Grief Is a Full-Body Experience
Turned on its head, the new diagnosis of prolonged grief disorder acknowledges a truth Christians have known since Jesus sweat drops of blood in the Garden of Gethsemane: grief is a full-body experience. King David knew this too when he complained in Psalm 38:3, “There is no health in my body.”
While many people experience relief from grief’s symptoms over time, there are those for whom grief’s presence becomes chronically and physically oppressive. Losing a loved one isn’t just an intellectual reality or an emotional strain; our bodies experience loss in every cell.
For Christians who embrace an embodied faith, this means acknowledging that a meal train and a prayer are rarely all a grieving person needs to get back on her feet again. With our whole bodies we both rejoice and mourn. Encouraging a brother or sister in Christ may mean assisting with access to therapy, medical care, or medication when needed. If you’ve avoided getting help because insurance wouldn’t pay, the new designation might open a door to care for you.
Grief Changes over Time
“When did you start to feel better after your loss?” I ask bereaved people, and, inevitably, I get a host of different answers. Some start to experience hope after a major milestone like the first anniversary of death. Others feel better when financial matters are laid to rest. Still others tell me, “I still don’t feel better,” an honest acknowledgment that grief lingers long and affects us in different ways over time.

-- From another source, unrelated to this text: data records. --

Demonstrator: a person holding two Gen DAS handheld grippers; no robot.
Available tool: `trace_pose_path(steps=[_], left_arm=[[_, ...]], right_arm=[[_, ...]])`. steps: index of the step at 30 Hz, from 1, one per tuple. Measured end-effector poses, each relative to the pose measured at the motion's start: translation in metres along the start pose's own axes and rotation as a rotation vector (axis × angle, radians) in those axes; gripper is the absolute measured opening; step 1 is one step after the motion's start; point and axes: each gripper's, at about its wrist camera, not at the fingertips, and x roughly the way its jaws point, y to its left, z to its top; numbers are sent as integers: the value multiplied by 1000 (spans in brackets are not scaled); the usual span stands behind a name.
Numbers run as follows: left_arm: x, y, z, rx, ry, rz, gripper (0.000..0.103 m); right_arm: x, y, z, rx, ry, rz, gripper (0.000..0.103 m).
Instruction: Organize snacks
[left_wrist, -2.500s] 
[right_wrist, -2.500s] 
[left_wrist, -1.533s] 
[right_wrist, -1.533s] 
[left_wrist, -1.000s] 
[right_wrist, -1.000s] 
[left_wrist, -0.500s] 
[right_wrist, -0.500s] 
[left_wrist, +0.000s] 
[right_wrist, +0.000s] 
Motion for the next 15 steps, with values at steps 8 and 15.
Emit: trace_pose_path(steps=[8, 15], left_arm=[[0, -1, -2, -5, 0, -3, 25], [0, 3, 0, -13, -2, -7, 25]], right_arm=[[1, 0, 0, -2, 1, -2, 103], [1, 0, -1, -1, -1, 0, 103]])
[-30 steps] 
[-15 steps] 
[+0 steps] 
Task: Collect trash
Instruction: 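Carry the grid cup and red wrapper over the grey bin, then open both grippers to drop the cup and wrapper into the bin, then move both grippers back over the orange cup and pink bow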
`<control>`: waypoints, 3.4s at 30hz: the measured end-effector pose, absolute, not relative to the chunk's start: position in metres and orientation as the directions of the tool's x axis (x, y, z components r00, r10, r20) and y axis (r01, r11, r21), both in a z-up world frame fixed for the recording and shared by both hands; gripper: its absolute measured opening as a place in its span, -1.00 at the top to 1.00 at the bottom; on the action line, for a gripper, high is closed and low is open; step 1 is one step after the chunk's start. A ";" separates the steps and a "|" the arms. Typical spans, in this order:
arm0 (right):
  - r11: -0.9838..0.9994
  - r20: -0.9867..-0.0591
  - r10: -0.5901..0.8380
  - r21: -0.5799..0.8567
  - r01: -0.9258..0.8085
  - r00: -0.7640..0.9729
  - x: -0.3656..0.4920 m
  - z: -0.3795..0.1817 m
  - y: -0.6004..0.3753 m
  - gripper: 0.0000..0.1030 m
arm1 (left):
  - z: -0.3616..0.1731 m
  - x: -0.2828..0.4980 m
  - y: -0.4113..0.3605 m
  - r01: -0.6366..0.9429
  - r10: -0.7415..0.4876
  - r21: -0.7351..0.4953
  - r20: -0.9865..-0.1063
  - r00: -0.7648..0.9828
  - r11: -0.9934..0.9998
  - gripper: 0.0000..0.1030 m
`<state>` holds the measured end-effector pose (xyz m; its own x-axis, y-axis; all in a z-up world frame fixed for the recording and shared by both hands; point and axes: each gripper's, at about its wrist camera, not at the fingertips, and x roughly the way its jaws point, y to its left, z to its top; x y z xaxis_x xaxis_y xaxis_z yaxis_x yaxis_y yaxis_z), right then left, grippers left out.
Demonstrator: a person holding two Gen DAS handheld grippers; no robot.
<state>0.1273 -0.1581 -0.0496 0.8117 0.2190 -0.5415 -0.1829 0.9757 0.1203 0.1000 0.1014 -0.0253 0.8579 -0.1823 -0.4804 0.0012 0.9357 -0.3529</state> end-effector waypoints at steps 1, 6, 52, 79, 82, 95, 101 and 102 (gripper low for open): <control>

A diagnosis of ‘prolonged’ grief could trick us into thinking that bereavement needs to wrap up in a year or less. Christians know better.
While a diagnosis of “prolonged” grief could trick us into thinking that bereavement needs to wrap up in a year or less, Christians know better. Since Adam and Eve received the fatal news of their rejection from Eden, all creation has groaned in sorrow for the remaking of God’s perfect world. We know what it is to grieve long and strong. Millennia later we still run to the psalms when we need words to express the sorrows that shift but still persist.
In one way or another, we’ll accompany each other through sorrow until Jesus comes again. Grief’s manifestations may change as we grow after loss, but it won’t go away. Only in Jesus’s presence will every tear be wiped from every eye. Released from the need to wrap up our sorrow, the focus changes for Christians. Care in bereavement becomes not “How long does it take?” but “How can I be supportive for as long as it takes?”
Work for All of Us
You might be tempted to think that the new diagnosis of prolonged grief disorder finally puts bereavement where it should be—in the hands of the professionals. But we who follow in Jesus’s footsteps know that another’s sorrow should always prompt our engagement. We are bearers of eternal hope. Grief will always be every Christian’s business.
God has given us the gift of science and the ministry of the church to address the myriad ways we suffer in this life. If anything, prolonged grief disorder should mobilize us to greater service. We can allow this new diagnosis to shine a light on neglected hurting people in our communities. A newly named disorder can invite us to step forward with compassionate care and the promise of the gospel. No cheery answers or fortune cookie aphorisms soothe when faced with the sorrow of death, but committed care and resurrection hope can bring light that shines beyond the darkness of death.